Many epidemiological studies produce correlated data: longitudinal studies, cluster-sampled cross-sectional studies, and many ecological designs comparing risks across time or space. This course will examine the sources of correlation, its impact on prediction and estimation, and modifications of linear, logistic and Poisson regression techniques that account for these effects. Particular attention will be given to choosing appropriate regression methods and explaining them to a non-statistical audience, and to identifying problems that cannot be addressed by these techniques and require expert assistance.
Student learning goals
General method of instruction
Lectures, student presentations of readings and projects, class discussion of assigned readings and homework problems.

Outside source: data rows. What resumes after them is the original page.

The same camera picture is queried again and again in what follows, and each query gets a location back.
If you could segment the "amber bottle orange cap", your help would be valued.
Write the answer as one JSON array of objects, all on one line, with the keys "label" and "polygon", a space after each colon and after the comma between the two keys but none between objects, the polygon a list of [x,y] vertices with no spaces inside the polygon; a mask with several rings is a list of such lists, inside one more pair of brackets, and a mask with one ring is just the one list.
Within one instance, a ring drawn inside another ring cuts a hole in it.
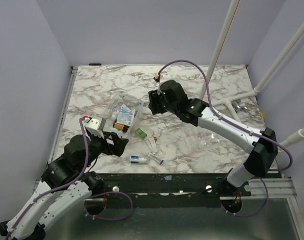
[{"label": "amber bottle orange cap", "polygon": [[129,129],[129,126],[128,125],[124,125],[124,124],[122,124],[122,123],[118,123],[117,121],[115,121],[114,123],[113,123],[113,127],[115,128],[115,129],[117,129],[117,130],[120,130],[120,131],[122,131],[122,132],[127,132],[128,131],[128,129]]}]

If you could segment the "small blue white tube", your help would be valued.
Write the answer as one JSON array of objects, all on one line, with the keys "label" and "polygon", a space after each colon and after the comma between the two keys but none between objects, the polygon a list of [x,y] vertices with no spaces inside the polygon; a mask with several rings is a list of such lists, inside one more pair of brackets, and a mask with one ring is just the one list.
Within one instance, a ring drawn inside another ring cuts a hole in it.
[{"label": "small blue white tube", "polygon": [[163,159],[160,159],[158,157],[156,157],[155,155],[153,155],[152,153],[149,153],[148,154],[148,157],[152,160],[154,160],[158,165],[163,165],[164,163],[164,160]]}]

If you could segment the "small green medicine carton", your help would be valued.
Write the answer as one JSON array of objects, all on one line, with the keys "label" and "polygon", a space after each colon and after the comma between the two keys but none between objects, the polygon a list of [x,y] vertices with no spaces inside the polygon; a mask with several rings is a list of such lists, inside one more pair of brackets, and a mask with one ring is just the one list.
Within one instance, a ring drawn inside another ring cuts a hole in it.
[{"label": "small green medicine carton", "polygon": [[141,139],[144,140],[147,137],[147,133],[143,131],[141,128],[137,128],[135,130],[135,134]]}]

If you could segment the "white plastic bottle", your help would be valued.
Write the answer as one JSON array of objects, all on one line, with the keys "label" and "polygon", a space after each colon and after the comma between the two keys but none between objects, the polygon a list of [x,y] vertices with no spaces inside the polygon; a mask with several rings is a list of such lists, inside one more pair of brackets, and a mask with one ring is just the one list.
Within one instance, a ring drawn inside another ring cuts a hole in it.
[{"label": "white plastic bottle", "polygon": [[112,115],[111,115],[111,120],[112,120],[112,121],[117,120],[118,114],[119,114],[119,111],[118,111],[118,110],[115,110],[115,111],[112,113]]}]

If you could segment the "white paper sachets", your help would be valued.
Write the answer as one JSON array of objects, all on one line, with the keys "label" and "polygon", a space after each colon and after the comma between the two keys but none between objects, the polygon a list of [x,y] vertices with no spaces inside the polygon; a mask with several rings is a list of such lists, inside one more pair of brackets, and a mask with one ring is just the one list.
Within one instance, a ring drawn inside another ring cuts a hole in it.
[{"label": "white paper sachets", "polygon": [[147,141],[146,141],[147,146],[149,147],[151,153],[157,157],[160,157],[163,155],[163,152],[161,151],[160,147],[157,146],[155,138],[154,137],[150,137]]}]

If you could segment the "blue white gauze dressing pack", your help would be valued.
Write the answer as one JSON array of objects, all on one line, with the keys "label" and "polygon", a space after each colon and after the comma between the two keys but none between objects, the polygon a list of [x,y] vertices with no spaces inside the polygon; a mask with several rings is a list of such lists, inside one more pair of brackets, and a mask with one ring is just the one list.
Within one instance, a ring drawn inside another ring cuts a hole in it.
[{"label": "blue white gauze dressing pack", "polygon": [[129,108],[127,105],[122,105],[117,116],[117,122],[131,126],[135,118],[136,108]]}]

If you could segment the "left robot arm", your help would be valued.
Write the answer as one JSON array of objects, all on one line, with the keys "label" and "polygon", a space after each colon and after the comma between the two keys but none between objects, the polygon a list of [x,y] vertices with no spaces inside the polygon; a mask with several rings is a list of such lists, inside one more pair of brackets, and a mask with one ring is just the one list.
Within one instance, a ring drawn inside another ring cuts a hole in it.
[{"label": "left robot arm", "polygon": [[100,154],[121,156],[128,142],[114,132],[98,137],[86,131],[72,137],[63,154],[47,164],[21,211],[11,220],[0,222],[0,235],[7,240],[44,239],[46,227],[68,208],[105,192],[104,180],[86,168]]}]

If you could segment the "white gauze roll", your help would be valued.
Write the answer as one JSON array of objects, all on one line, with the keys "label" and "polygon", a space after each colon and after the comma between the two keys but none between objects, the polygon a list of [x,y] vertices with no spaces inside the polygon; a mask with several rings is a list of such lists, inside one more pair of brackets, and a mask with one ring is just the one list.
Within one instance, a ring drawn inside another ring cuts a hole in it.
[{"label": "white gauze roll", "polygon": [[144,165],[149,163],[149,158],[147,156],[131,155],[129,161],[131,164]]}]

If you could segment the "clear plastic medicine box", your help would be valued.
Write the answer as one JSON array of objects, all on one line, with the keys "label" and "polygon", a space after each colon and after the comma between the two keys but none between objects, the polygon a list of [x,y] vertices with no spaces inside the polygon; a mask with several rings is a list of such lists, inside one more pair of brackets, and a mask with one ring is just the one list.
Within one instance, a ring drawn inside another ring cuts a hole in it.
[{"label": "clear plastic medicine box", "polygon": [[142,113],[142,100],[132,95],[116,93],[102,114],[102,117],[106,119],[104,130],[117,133],[120,138],[129,139]]}]

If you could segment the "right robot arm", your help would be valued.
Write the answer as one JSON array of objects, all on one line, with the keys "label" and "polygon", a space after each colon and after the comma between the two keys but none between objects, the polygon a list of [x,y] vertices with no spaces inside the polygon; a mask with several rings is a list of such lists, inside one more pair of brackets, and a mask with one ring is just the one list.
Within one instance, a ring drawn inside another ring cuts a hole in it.
[{"label": "right robot arm", "polygon": [[148,107],[153,115],[170,112],[184,123],[217,133],[248,153],[248,158],[224,178],[224,194],[233,196],[245,182],[264,177],[272,166],[278,154],[276,134],[272,129],[260,131],[216,112],[207,102],[188,98],[174,80],[162,83],[157,90],[149,91],[148,96]]}]

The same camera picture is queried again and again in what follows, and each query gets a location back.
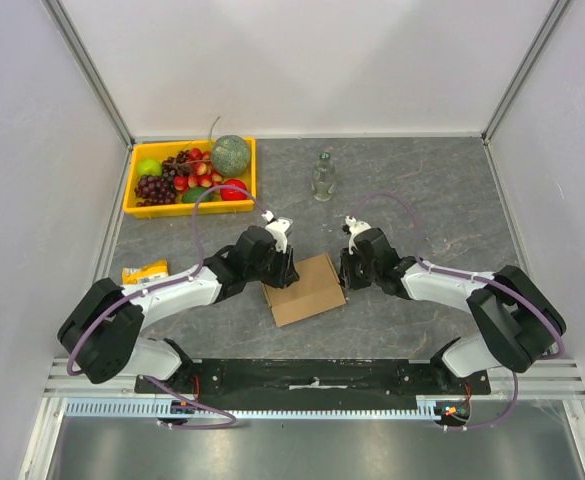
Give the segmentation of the brown cardboard box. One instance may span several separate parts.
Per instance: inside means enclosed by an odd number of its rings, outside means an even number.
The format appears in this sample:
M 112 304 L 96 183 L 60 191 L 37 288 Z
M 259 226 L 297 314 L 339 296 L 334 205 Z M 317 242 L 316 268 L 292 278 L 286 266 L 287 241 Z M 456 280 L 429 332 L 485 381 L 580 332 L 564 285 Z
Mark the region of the brown cardboard box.
M 263 286 L 275 325 L 279 328 L 346 304 L 333 262 L 327 253 L 296 265 L 299 280 L 284 289 Z

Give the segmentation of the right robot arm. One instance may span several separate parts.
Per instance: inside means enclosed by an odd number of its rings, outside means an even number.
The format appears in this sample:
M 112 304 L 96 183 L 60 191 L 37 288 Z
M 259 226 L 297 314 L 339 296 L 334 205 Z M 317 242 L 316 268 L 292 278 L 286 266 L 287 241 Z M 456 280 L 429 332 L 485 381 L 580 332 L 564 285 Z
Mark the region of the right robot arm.
M 352 217 L 343 226 L 348 246 L 341 250 L 339 278 L 350 290 L 376 285 L 385 294 L 429 301 L 468 313 L 478 333 L 440 350 L 430 381 L 449 394 L 466 377 L 496 367 L 524 373 L 557 346 L 566 333 L 562 316 L 518 267 L 496 273 L 467 272 L 401 257 L 383 231 Z

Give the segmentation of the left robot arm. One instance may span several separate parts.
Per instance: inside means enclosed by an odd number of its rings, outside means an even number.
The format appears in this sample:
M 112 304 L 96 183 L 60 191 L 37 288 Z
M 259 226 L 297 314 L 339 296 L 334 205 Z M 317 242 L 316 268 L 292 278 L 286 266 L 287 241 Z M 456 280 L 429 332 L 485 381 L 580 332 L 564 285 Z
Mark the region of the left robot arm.
M 233 245 L 179 274 L 139 285 L 95 282 L 60 327 L 57 338 L 70 354 L 68 372 L 102 384 L 120 374 L 145 374 L 170 393 L 191 382 L 191 369 L 172 340 L 140 338 L 165 317 L 213 305 L 240 294 L 250 282 L 284 289 L 299 275 L 288 243 L 290 220 L 251 226 Z

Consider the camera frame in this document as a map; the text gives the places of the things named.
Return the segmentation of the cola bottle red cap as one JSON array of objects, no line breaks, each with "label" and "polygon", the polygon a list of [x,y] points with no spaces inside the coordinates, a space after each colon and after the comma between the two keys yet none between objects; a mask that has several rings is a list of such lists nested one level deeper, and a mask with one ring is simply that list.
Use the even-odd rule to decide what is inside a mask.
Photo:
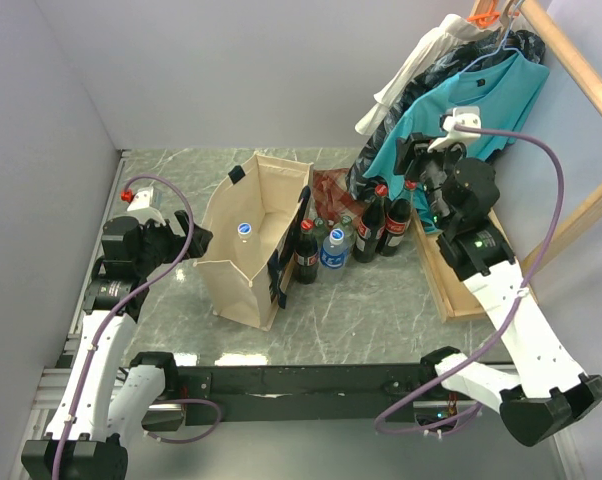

Students entering this class should understand linear, logistic and Poisson regression models and be able to fit these models to data and explain them to a general epidemiological audience. They should be familiar with standard epidemiologic study designs including cohort studies and matched and unmatched case-control studies and their analysis. Some familiarity with the Stata statistical package will be assumed. BIOST 536 would typically be suitable preparation for thiscourse; BIOST 512 & 513 may be sufficient.
Class assignments and grading
Assigned reading of selected chapters from texts, review articles on statistical methods and articles from medical literature that involve application of those methods. Homework problems will include data analyses, including detailed description and interpretation of results, and critique of the literature. The term project will involve analysis of correlated data of the student's own choice (in consultation with the instructor) and preparation of a short article suitable for submission to a scientific journal.
Accurate completion of homework assignments, performance on midterm and final examinations (in class, closed book and notes), quality of term paper (statement of problem, suitability of methods for problem, appropriateness of interpretation of results, clarity of exposition).